Nasser bin Qassim Al Qasabi (ناصر بن قاسم القصبي, born 28 November 1961 in Riyadh, Saudi Arabia) is a Saudi Arabian actor. He started his acting career in 1984 and is known for his various roles in the series Tash Ma Tash (Arabic: طاش ما طاش).

He graduated from King Saud University in Riyadh. He began his acting journey in the university theater. He became famous alongside Abdullah Al-Sadhan for the comedy series Tash Ma Tash, which they both starred in for 18 seasons over two decades. The show is considered the most famous Saudi series and one of the best comedy series in the Gulf and the Arab world.
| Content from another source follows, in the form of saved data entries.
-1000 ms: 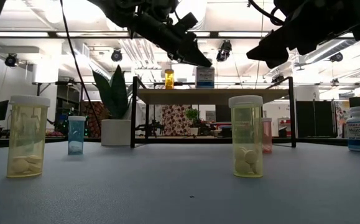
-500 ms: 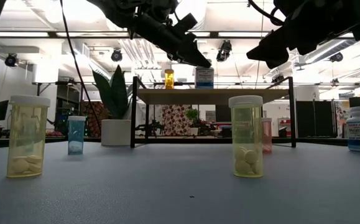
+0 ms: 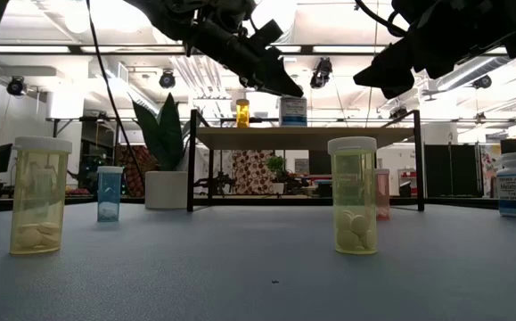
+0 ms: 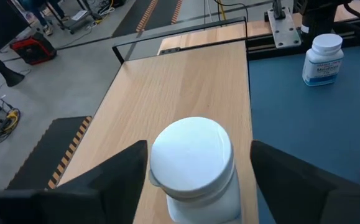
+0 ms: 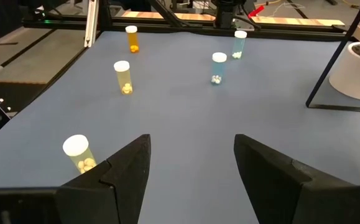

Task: Pick and place medicine bottles onto shelf by color
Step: Put the left white medicine bottle on the shelf

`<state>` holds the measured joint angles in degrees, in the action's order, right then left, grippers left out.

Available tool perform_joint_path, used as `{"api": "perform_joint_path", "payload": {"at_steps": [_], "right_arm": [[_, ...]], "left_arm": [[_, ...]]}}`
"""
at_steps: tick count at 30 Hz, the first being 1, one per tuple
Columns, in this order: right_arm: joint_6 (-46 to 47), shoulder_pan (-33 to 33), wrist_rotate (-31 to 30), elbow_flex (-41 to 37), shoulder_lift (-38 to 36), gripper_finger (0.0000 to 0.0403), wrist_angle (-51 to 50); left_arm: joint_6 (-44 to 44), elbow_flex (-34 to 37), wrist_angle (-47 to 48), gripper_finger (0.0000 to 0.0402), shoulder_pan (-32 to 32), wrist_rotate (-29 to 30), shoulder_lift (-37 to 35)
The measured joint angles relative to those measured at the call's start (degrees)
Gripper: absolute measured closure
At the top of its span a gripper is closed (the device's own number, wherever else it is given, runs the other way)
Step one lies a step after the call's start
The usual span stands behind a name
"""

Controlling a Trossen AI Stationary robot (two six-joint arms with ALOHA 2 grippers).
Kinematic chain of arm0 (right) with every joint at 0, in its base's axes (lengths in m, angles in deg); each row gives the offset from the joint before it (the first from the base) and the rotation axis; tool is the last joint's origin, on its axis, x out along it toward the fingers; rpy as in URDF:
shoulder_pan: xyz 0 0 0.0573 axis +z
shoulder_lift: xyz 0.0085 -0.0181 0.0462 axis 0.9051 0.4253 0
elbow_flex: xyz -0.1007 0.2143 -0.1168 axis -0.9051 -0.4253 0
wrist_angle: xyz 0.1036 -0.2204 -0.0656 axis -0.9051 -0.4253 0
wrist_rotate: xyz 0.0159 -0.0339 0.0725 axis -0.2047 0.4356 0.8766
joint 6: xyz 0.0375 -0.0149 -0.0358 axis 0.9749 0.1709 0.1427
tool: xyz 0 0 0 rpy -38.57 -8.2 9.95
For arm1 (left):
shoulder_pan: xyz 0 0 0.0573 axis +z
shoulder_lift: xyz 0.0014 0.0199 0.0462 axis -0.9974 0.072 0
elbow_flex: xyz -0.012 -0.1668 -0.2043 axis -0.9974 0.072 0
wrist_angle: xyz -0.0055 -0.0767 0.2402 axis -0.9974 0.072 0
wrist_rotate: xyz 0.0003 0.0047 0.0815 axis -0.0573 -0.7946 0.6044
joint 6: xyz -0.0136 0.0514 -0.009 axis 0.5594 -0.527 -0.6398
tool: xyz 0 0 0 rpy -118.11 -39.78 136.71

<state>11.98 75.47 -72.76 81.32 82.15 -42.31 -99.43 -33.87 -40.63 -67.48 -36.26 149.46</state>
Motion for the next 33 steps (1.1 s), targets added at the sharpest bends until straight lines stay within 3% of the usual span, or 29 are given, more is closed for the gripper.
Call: {"api": "perform_joint_path", "payload": {"at_steps": [9,17,21,24,30,33], "right_arm": [[1.86,0.0,-0.04,0.28,0.02,0.0179,0.01],[1.58,-0.05,-3.36,2.89,0.02,0.0188,-1.43],[-0.28,-0.29,-7.53,6.71,0.06,0.0227,-6.75],[-2.63,-1.01,-10.33,10.17,0.5,0.0272,-10.24],[-7.35,-4.38,-10.52,19.78,4.21,0.0376,-19.06],[-9.52,-6.77,-10.48,26.33,7.66,0.0389,-26.55]], "left_arm": [[-3.88,0.02,0.1,0.0123,-0.02,0.25,-2.86],[-3.43,2.04,6.82,0.0123,-2.14,0.46,-11.95],[-3.38,7.24,5.01,0.0131,-7.59,0.84,-17.1],[-3.4,12.61,0.04,0.0145,-12.84,4.35,-20.27],[-3.43,23.95,-11.69,0.0171,-21.62,11.4,-26.46],[-3.44,29.34,-17.18,0.018,-24.13,12.62,-28.81]]}}
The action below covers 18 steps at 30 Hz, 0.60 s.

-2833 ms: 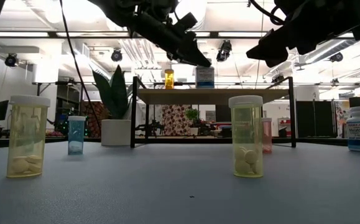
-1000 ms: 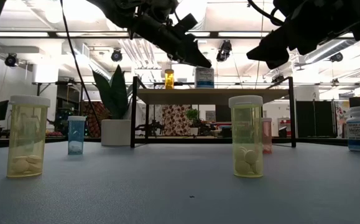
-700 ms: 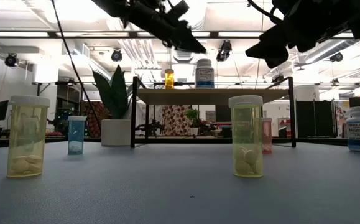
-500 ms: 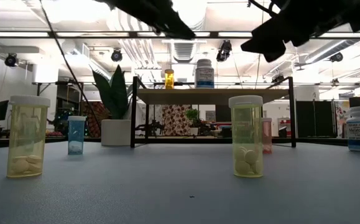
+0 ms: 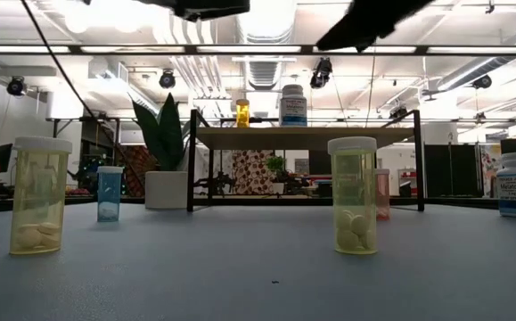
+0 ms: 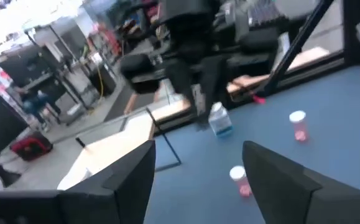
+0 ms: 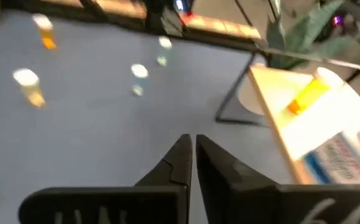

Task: Pick and place medicine bottles onto shelf by color
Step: Put the left white medicine bottle on the shelf

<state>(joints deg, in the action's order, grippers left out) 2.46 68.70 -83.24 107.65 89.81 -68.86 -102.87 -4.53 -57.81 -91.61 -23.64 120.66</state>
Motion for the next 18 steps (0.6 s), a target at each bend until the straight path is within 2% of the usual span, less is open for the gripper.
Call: {"api": "perform_joint_path", "payload": {"at_steps": [4,9,14,18], "right_arm": [[-1.99,-4.07,0.25,10.56,5.41,0.0392,-10.76],[-6.53,-9.13,0.39,23.68,13.11,0.0394,-22.75],[-10.63,-14.58,0.4,34.97,19.18,0.0394,-31.66],[-12.98,-18.51,0.38,39.86,22.84,0.0394,-35.04]], "left_arm": [[-0.4,5.87,-6.91,0.0188,-1.23,1.05,-3.19],[-0.58,11.12,-11.01,0.019,-1.14,1.17,-6.0],[-0.48,12.43,-12.02,0.019,-1.14,1.37,-8.5],[-0.05,13.23,-12.28,0.019,-1.14,1.39,-10.11]]}}
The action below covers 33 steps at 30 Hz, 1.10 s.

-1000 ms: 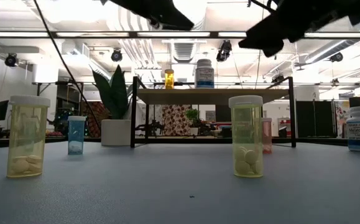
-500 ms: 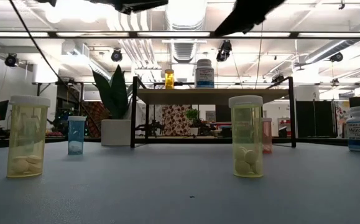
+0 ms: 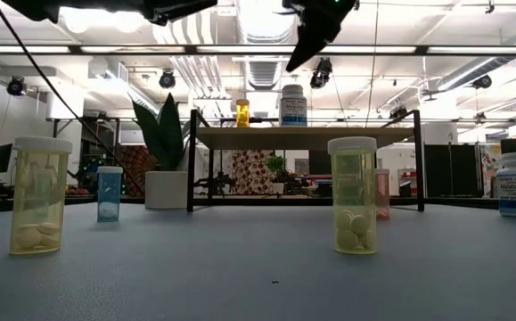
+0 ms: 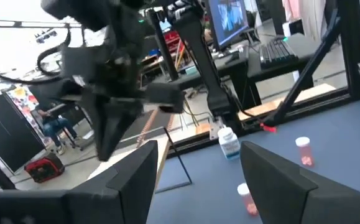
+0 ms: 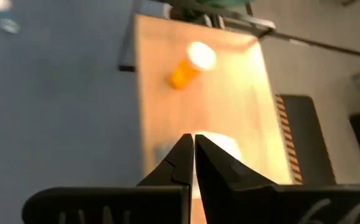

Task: Pick and place medicine bottles onto shelf by color
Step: Put the left white medicine bottle on the shelf

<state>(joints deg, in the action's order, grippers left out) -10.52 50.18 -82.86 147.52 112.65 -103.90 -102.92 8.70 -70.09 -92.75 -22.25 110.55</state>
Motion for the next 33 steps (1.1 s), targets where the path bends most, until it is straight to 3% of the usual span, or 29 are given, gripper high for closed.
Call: {"api": "perform_joint_path", "payload": {"at_steps": [14,21,33], "right_arm": [[-1.15,-5.4,3.63,1.58,3.77,0.0394,-0.96],[-1.05,-5.44,-2.11,1.58,3.91,0.0394,-3.41],[-0.75,-5.49,-2.1,1.82,1.78,0.0394,-11.58]], "left_arm": [[-0.31,1.14,0.29,0.019,0.0,0.0,-0.69],[-0.31,1.21,0.23,0.019,0.0,0.05,-0.69],[-0.28,1.23,0.28,0.019,0.0,0.09,-0.67]]}}
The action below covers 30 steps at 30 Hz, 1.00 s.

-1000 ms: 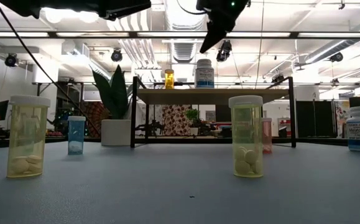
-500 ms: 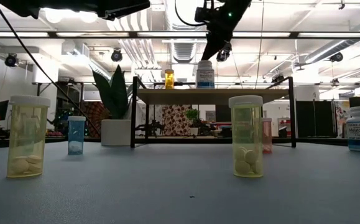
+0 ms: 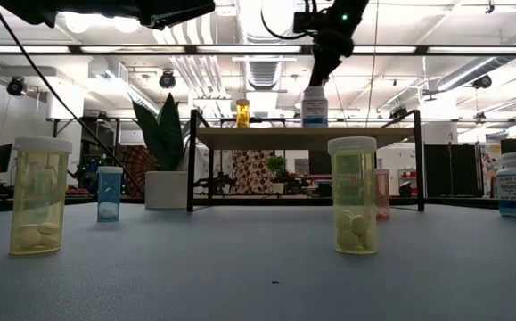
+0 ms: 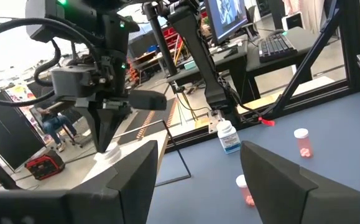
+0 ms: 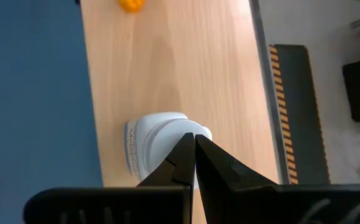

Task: Pick and place medicine bottles onto shelf by color
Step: Put the left white medicine bottle on the shelf, then put the top pink medicine bottle on the shelf

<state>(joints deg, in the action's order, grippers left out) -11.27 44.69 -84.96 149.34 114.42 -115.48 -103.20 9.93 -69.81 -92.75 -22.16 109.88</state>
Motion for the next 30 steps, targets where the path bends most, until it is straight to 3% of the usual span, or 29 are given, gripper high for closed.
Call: {"api": "perform_joint_path", "payload": {"at_steps": [24,26,30], "right_arm": [[-5.23,0.23,0.51,0.22,-4.91,0.0394,-0.15],[-3.35,1.14,1.91,0.13,-6.04,0.0394,-0.22],[0.77,4.58,10.3,-1.19,-9.1,0.0394,-0.38]], "left_arm": [[0.42,0.01,0.02,0.019,-0.02,0.0,0.02],[0.44,0.02,0.04,0.019,-0.02,0.0,0.02],[0.52,0.02,0.04,0.019,-0.02,-0.02,0.02]]}}
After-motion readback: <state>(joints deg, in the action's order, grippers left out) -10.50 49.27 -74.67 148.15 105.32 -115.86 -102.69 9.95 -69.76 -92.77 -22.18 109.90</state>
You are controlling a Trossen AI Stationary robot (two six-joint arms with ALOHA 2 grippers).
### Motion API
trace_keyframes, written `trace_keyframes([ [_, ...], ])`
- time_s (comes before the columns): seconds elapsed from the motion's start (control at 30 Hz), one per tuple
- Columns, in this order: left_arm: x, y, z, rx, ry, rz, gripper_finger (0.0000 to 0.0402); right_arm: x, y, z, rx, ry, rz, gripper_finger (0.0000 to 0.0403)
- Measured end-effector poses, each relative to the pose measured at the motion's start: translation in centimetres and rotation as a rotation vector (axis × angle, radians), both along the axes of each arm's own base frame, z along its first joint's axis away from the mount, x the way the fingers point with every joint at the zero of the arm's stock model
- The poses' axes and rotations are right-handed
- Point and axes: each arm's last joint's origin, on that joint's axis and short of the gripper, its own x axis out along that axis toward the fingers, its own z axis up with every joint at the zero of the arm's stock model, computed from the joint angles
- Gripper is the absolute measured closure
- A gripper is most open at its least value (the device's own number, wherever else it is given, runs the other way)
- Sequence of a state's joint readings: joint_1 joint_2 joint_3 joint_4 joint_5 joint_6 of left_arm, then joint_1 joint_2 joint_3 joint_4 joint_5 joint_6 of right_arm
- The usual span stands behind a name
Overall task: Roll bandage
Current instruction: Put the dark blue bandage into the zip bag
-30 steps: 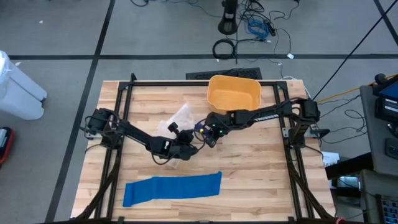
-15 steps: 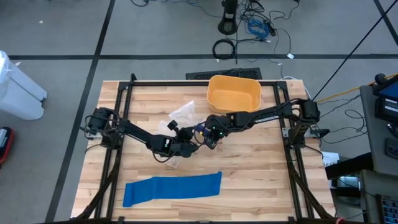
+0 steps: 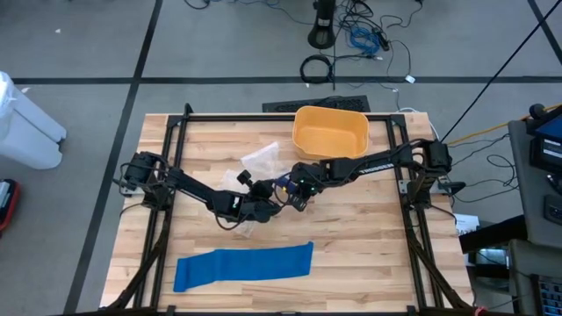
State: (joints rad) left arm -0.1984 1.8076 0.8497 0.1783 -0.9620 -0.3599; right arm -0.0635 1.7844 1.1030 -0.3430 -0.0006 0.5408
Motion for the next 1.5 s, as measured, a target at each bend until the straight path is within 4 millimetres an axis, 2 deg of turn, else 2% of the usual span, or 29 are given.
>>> trace_keyframes([
  [0.57, 0.4, -0.8, 0.4, -0.032, -0.040, -0.073, 0.0402, -0.2, -0.8, -0.1, 0.010, 0.019, -0.037, 0.0353],
  [0.8, 0.4, -1.2, 0.4, -0.058, -0.045, -0.102, 0.0402, 0.2, -0.8, 0.1, 0.020, -0.031, -0.058, 0.0353],
  [1.3, 1.5, -1.9, 1.2, -0.263, -0.183, -0.302, 0.0402, 0.5, -0.6, 0.3, 0.135, -0.067, -0.034, 0.0353],
  [1.5, 1.7, -1.9, 1.2, -0.296, -0.186, -0.342, 0.0402, 0.3, -0.5, 0.2, 0.176, -0.052, 0.030, 0.0323],
])
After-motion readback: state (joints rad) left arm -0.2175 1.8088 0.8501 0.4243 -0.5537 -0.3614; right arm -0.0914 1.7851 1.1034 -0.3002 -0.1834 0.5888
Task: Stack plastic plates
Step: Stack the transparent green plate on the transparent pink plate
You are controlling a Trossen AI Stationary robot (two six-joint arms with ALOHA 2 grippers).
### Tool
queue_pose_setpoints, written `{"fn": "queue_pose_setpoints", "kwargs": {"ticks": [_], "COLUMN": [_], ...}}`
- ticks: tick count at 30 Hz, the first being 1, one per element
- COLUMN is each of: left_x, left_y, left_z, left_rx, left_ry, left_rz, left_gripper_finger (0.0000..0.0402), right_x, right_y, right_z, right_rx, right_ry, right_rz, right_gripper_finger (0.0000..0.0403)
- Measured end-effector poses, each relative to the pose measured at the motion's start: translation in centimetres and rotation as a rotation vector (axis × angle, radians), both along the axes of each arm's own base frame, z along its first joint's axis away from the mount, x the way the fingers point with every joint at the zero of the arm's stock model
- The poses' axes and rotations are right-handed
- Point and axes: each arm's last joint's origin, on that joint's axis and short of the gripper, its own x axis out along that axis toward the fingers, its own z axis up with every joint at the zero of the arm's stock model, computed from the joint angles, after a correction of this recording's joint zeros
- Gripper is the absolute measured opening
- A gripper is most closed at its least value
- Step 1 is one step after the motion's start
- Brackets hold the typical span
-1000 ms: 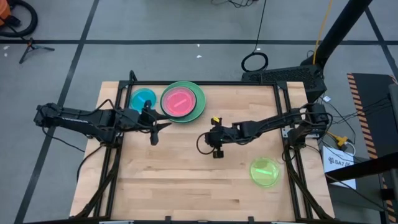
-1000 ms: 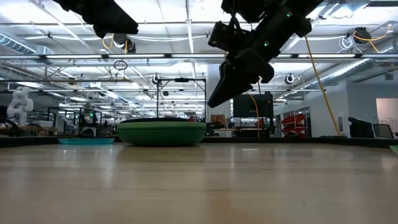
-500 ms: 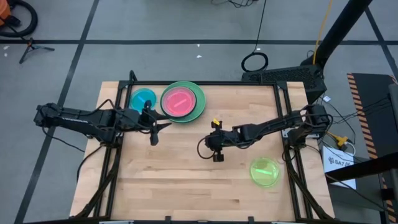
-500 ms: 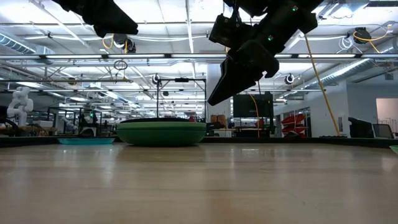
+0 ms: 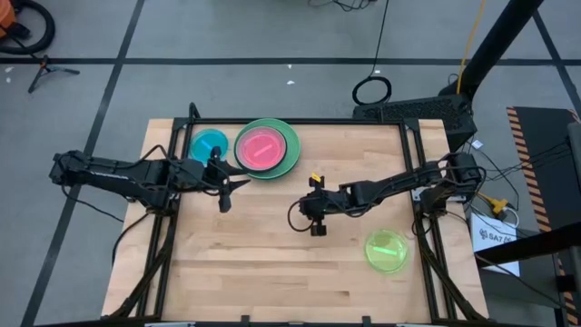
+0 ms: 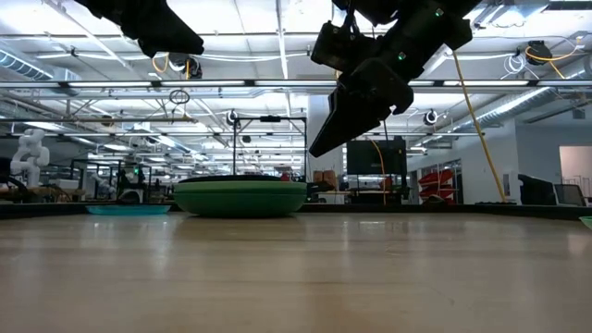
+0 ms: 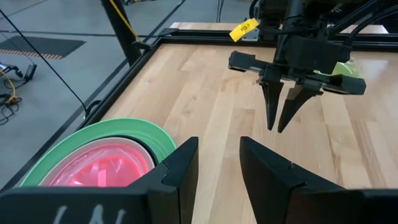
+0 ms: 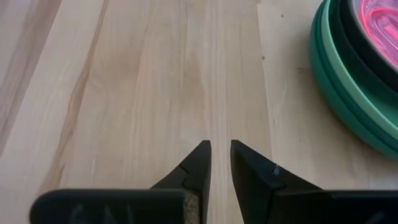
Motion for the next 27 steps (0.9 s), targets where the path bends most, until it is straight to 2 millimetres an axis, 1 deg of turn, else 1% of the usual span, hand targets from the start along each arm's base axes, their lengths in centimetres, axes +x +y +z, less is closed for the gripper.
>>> {"fn": "queue_pose_setpoints", "kwargs": {"ticks": [10,14,17,23,27], "left_x": [0.0,0.0,0.0,0.0,-0.1], "left_y": [0.0,0.0,0.0,0.0,0.0], "left_z": [0.0,0.0,0.0,0.0,-0.3], "left_rx": [0.022,0.042,0.069,0.108,0.11], "left_ry": [0.007,0.012,0.02,0.03,0.061], "left_rz": [-0.01,-0.018,-0.03,-0.047,-0.048], "left_gripper_finger": [0.0124,0.0124,0.0124,0.0124,0.0124], "right_x": [0.0,-0.1,-0.3,-1.4,-2.1], "right_y": [0.0,0.0,0.0,0.5,1.5], "right_z": [0.0,0.0,0.2,2.0,2.9], "right_rx": [0.02,0.085,0.205,0.529,0.747], "right_ry": [0.004,0.005,0.085,0.389,0.56], "right_rz": [-0.022,-0.091,-0.18,-0.312,-0.438], "right_gripper_finger": [0.0054,0.0054,0.0054,0.0054,0.0054]}}
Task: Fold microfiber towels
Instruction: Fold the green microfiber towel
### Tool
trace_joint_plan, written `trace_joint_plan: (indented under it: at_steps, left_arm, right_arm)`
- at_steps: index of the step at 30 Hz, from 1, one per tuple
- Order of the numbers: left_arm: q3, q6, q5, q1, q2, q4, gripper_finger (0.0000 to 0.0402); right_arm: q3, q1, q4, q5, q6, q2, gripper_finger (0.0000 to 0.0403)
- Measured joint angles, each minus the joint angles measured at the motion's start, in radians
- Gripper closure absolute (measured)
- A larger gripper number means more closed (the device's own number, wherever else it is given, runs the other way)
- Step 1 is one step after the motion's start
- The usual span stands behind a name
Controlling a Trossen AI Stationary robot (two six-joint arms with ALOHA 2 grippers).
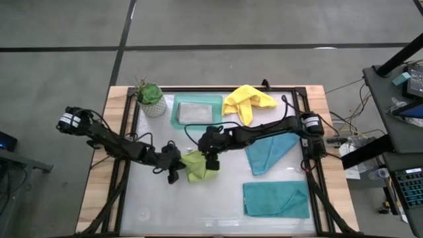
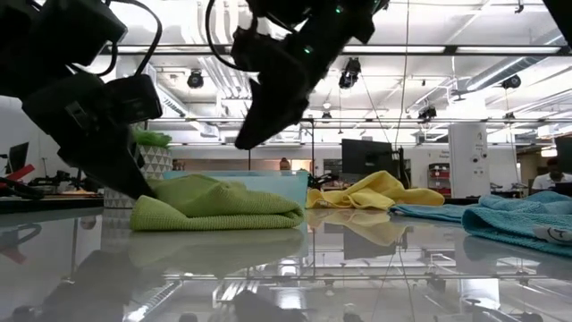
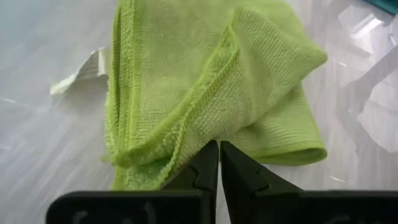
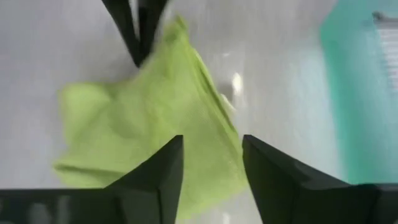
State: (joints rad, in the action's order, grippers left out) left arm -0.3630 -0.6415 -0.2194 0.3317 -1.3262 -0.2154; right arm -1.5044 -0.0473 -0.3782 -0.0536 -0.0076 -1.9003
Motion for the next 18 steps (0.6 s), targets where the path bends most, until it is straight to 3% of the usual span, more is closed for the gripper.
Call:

From 2012 to 2015, Nasser was a judge on the television show Arabs Got Talent, after Amro Adib withdrew from the program. Al Qasbi has featured in various shows including, a Saudi TV show satirising ISIL called Selfie during Ramadan for three seasons, from 2015 to 2017.

==Work==
=== TV series ===

| Year | Show Title |
|---|---|
| 1981 | Eyes Awaiting time |
| 1987 | The Meddler |
| 1985 | Wadi Al-Jarf |
| 1985 | The Return of Aswad |
| 1986 | Salloum's Dreams |
| 1989 | Eyes that Await Time |
| 1990 | The Beginning of the End |
| 1990 | Valley of the Gazelles |
| 1991 | Generations Conflict |
| 1991 | Short Tales |
| 1992 | Abu Mish'ab |
| 1991 | Daily Journal of a Delusion |
| 1993 | Yellow Card |
| 1993-2023 | Tash Ma Tash |
| 1994 | Life is all about Luck (No to Wives) |
| 1994 | The Lantern |
| 1994 | Innocent Eyes |
| 1999 | The Palace |
| 2000 | Popular Legends |
| 2002 | Stay with me 7 |
| 2002 | A little Salt |
| 2003 | Father of Birds |
| 2005 | Black and White |
| 2008 | We Are All Village Kids |
| 2009 | 37°C |
| 2009 | My Neighbor Hamoudah |
| 2012 | Tish Ayal (Cartoon Series) |
| 2012 | Rising Falling |
| 2012 | Wi-Fi - Comedy Show |
| 2013 | Abu Al-Millions |
| 2013 | Wi-Fi 2 - Comedy Show |
| 2014 | Wi-Fi 3 - Comedy Show |
| 2014 | The Arabs Land |
| 2015 | Selfie (Three Seasons) |
| 2018 | Al-Asouf |
| 2019 | Al-Asouf 2 |
| 2020 | Makhraj 7 |
| 2021 | No Entry |
| 2022 | Al-Asouf 3 |
| 2023 | Tash The Comeback |

=== Plays ===

| Production Year | Title |
|---|---|
| 1981 | Al-Karmaniyah |
| 1984 | Dream of Life |
| 1991 | City of Fortunes |
| 1994 | The Sea Roosters |
| 1984 | Repeated Teacher |
| 1985 | Taq Taq Taqiya |
| 1987 | When the Hero Writes His Defeat |
| 1993 | The Actor's Guardian |
| 1992 | Qarmoush and Tartoush |
| 1985 | One Zero |
| 1984 | The Lost One |
| 1985 | Under the Chairs |
| 1986 | Saloom's Dreams |
| 1987 | Owais the Nineteenth |
| 1988 | The Return of Hamoud and Mohaymed |
| 1989 | The Son of the Village |
| 2019 | The Wolf in the well |
| 2022 | Regarding Some People |

=== Films ===

| Year | Title | Role | Notes |
|---|---|---|---|
| 1985 | Understand Me |  |  |
| 1986 | Companions of the Road |  |  |
| 1987 | Homed and Mohaimeed |  |  |
| 1988 | Eqab and Shehana |  |  |
| 1990 | My Brother and I |  |  |
| 1991 | The Half Million Man |  |  |
| 2026 | 7 Dogs | General Nasser |  |

== Awards ==

- 2005: He was honored as one of the 43 most influential personalities in the Arab world by Newsweek magazine.
- 2019: Saudi Arabia - He was honored at the Entertainment Makers event in Riyadh.